What are the diagrams I should made? I'm thinking an overall diagram showing the various applications and services.
UML Component Diagram and Deployment diagrams for this are essential.
We use Argo UML. The price is right. It works well.
And then some sequence diagrams showing the most important or complicated processes.
Only if there is a proven need; i.e., someone asks for it.
About text documents, I'm a bit uncertain about when to put down on paper. Most developers don't like to either write or read long documents.
False. Developers don't like to read rambling, unfocused documents that lack concrete code examples. Hints: Focus. Code.
Another hint.
Avoid fancy desktop word-processing tools. Documentation -- like code -- should be plain text and checked into your code repository.
We use Python-based Sphinx and docutils. The documentation is written in RST (ReStructuredText) markup. Simple tools create HTML pages or LaTeX (and later PDF) from the simple RST source.
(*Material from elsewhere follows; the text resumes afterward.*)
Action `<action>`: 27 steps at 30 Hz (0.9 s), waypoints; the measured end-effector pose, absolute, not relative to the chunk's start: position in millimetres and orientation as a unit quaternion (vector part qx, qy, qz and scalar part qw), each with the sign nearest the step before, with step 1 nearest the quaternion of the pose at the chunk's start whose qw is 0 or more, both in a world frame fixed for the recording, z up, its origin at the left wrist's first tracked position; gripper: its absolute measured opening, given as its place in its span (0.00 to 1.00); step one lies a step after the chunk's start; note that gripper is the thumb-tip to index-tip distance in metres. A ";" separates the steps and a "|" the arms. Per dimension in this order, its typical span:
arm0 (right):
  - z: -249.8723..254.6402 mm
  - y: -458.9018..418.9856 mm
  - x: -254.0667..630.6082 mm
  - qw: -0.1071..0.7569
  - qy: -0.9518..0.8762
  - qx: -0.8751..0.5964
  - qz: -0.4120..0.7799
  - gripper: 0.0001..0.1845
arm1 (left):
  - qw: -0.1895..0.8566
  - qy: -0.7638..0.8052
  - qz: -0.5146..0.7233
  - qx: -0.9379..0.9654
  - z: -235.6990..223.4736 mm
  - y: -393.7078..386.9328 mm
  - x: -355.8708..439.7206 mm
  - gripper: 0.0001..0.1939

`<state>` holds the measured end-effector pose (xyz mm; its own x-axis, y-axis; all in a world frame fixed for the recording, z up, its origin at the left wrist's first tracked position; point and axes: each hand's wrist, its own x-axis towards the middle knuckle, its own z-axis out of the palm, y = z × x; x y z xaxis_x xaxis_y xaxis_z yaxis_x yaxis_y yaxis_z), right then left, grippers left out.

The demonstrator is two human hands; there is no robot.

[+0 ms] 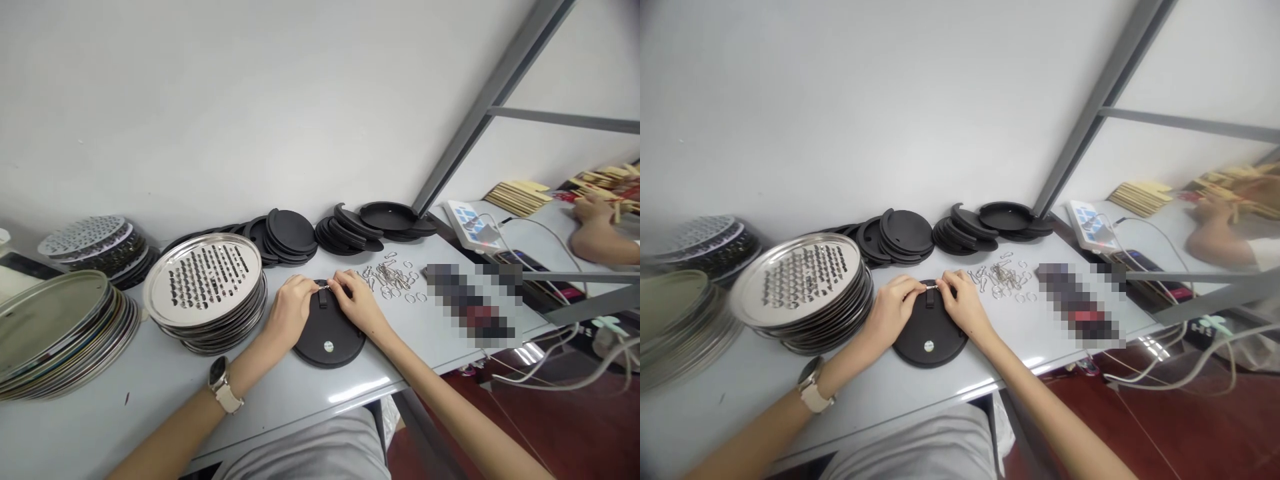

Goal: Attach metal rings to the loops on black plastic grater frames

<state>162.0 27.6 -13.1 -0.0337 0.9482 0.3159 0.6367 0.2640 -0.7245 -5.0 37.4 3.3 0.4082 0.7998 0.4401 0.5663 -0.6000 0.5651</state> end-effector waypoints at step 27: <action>-14.0 27.3 163.9 0.409 -0.686 -0.571 0.190 0.16 | 0.175 0.376 0.352 0.839 -1.5 49.6 -5.4 0.12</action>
Diagrams are exported as PNG's so that they're easily processed by other tools.
Since the documentation is plain text, it's easy to write, easy to edit, easy to copy and paste and (above all) under source code control along with everything else.
Another Hint.
To the extent possible, build documentation from the code.
Sphinx can pull comment blocks from the code. Since we use Python, it's trivial to produce a complete, good-looking and well-organized document from the code plus extra RST files.
The "extra" files are the use case overviews (for which no code can possibly convey the information), the architectural overviews, plus management overheads like the backlog, operational guide, administrative notes, etc.